Task prompt
Your task is to return the listing below word for word, without any of its images.

----

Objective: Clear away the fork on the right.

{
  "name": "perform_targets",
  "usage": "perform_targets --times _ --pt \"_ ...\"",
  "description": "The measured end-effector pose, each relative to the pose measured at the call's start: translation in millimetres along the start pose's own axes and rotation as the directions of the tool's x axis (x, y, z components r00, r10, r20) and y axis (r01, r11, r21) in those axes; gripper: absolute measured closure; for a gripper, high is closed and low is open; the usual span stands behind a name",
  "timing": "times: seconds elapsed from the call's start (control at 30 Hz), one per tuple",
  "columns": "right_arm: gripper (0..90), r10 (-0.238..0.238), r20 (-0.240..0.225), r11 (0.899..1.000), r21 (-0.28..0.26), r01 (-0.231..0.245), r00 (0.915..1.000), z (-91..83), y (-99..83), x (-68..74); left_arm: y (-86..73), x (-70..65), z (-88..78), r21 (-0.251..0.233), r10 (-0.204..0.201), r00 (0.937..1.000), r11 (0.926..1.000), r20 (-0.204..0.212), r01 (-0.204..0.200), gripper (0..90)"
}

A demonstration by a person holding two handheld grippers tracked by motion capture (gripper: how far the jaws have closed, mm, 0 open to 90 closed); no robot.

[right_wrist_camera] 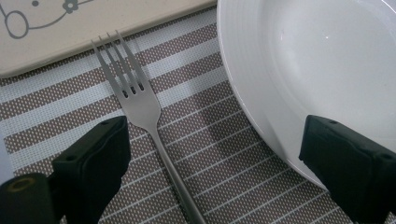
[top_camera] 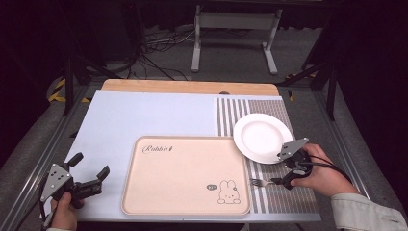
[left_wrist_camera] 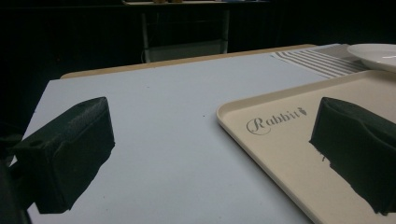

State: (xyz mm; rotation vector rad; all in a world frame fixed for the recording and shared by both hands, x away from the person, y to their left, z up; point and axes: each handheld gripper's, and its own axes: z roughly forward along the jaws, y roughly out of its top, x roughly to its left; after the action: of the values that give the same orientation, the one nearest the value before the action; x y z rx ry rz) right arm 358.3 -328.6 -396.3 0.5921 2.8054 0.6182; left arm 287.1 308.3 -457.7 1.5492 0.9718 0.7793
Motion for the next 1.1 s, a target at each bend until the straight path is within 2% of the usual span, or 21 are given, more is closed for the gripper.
perform_targets --times 0.23,0.33,0.37,0.5,0.6,0.63,0.7,0.87,1.1 --pt "9.0 -0.029 0.000 0.998 0.047 0.029 0.9996 -1.2 1.9 -0.9 -0.1 -0.1 0.0 0.003 0.003 1.0000 1.0000 -0.001 -0.003 0.3" --pt "9.5 -0.054 -0.003 0.996 0.073 0.055 0.9985 -0.1 2.7 -0.5 -0.1 0.0 0.0 0.001 0.002 1.0000 1.0000 -0.002 -0.002 0.3" --pt "11.1 -0.084 0.002 0.993 0.081 0.084 0.9965 1.0 3.4 0.1 -0.1 0.0 0.0 0.001 0.002 1.0000 1.0000 -0.002 -0.002 0.3" --pt "15.7 -0.112 -0.018 0.989 0.094 0.113 0.9935 2.6 4.8 1.0 -0.1 0.1 -0.3 0.002 0.002 1.0000 1.0000 -0.006 -0.002 0.3" --pt "23.5 -0.166 -0.055 0.978 0.121 0.172 0.9846 4.8 6.3 1.3 -0.1 0.3 -0.2 0.003 0.005 1.0000 1.0000 -0.004 -0.005 0.3" --pt "23.5 -0.166 -0.055 0.978 0.121 0.172 0.9846 4.8 6.3 1.3 -0.1 0.4 -0.2 0.003 0.005 1.0000 1.0000 -0.004 -0.005 0.3" --pt "27.3 -0.184 -0.071 0.972 0.138 0.193 0.9803 5.4 6.6 1.5 -0.1 0.4 -0.3 0.003 0.005 1.0000 1.0000 -0.004 -0.005 0.3" --pt "37.3 -0.233 -0.127 0.955 0.157 0.252 0.9640 8.9 7.0 2.7 -0.3 0.4 -0.1 0.004 0.003 1.0000 1.0000 -0.003 -0.003 0.3" --pt "50.9 -0.291 -0.172 0.919 0.225 0.325 0.9412 13.2 8.6 5.7 -0.4 0.4 -0.2 0.004 -0.003 1.0000 1.0000 -0.004 0.003 0.3"
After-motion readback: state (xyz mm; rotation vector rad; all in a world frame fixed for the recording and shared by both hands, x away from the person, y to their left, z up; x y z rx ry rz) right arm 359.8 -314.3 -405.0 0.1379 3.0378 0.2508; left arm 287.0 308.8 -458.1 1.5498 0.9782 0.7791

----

Answer below
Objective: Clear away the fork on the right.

{
  "name": "perform_targets",
  "usage": "perform_targets --times _ --pt \"_ ...\"",
  "description": "The measured end-effector pose, each relative to the pose measured at the call's start: translation in millimetres along the start pose's own axes and rotation as the directions of the tool's x axis (x, y, z components r00, r10, r20) and y axis (r01, r11, r21) in those axes; gripper: absolute measured closure; for a gripper, high is closed and low is open; the usual span stands behind a name",
  "timing": "times: seconds elapsed from the call's start (control at 30 Hz), one per tuple",
  "columns": "right_arm: gripper (0..90), r10 (-0.238..0.238), r20 (-0.240..0.225), r11 (0.899..1.000), r21 (-0.28..0.26), r01 (-0.231..0.245), r00 (0.915..1.000), z (-91..83), y (-99..83), x (-68..74); left_arm: y (-86..73), x (-70..65), z (-88..78), r21 (-0.251..0.233), r10 (-0.204..0.201), r00 (0.937..1.000), r11 (0.926..1.000), r20 (-0.204..0.212), r01 (-0.204..0.200), gripper (0..90)"
}

A demonstration by a person holding two handheld grippers tracked by motion capture (gripper: how far the jaws have closed, mm, 0 open to 90 closed); no robot.

[right_wrist_camera] 
[top_camera] 
[left_wrist_camera] 

State: (xyz mm; rotation vector rad; all in a world frame fixed for the recording and shared by both hands, x away from the person, y to their left, z up; point and axes: each handheld gripper's, and its own axes: z roughly forward along the jaws, y roughly out of its top, x roughly to its left; after the action: of the values that give the same orientation, the one nearest the value before the action; x y z rx ry rz) right arm 358.3 -328.6 -396.3 0.5921 2.8054 0.6182; left arm 287.1 308.3 -457.7 1.5492 0.9718 0.7793
Motion for the next 1.1 s, a target at each bend until the straight path is within 2% of the usual span, or 21 are given, more is closed for the gripper.
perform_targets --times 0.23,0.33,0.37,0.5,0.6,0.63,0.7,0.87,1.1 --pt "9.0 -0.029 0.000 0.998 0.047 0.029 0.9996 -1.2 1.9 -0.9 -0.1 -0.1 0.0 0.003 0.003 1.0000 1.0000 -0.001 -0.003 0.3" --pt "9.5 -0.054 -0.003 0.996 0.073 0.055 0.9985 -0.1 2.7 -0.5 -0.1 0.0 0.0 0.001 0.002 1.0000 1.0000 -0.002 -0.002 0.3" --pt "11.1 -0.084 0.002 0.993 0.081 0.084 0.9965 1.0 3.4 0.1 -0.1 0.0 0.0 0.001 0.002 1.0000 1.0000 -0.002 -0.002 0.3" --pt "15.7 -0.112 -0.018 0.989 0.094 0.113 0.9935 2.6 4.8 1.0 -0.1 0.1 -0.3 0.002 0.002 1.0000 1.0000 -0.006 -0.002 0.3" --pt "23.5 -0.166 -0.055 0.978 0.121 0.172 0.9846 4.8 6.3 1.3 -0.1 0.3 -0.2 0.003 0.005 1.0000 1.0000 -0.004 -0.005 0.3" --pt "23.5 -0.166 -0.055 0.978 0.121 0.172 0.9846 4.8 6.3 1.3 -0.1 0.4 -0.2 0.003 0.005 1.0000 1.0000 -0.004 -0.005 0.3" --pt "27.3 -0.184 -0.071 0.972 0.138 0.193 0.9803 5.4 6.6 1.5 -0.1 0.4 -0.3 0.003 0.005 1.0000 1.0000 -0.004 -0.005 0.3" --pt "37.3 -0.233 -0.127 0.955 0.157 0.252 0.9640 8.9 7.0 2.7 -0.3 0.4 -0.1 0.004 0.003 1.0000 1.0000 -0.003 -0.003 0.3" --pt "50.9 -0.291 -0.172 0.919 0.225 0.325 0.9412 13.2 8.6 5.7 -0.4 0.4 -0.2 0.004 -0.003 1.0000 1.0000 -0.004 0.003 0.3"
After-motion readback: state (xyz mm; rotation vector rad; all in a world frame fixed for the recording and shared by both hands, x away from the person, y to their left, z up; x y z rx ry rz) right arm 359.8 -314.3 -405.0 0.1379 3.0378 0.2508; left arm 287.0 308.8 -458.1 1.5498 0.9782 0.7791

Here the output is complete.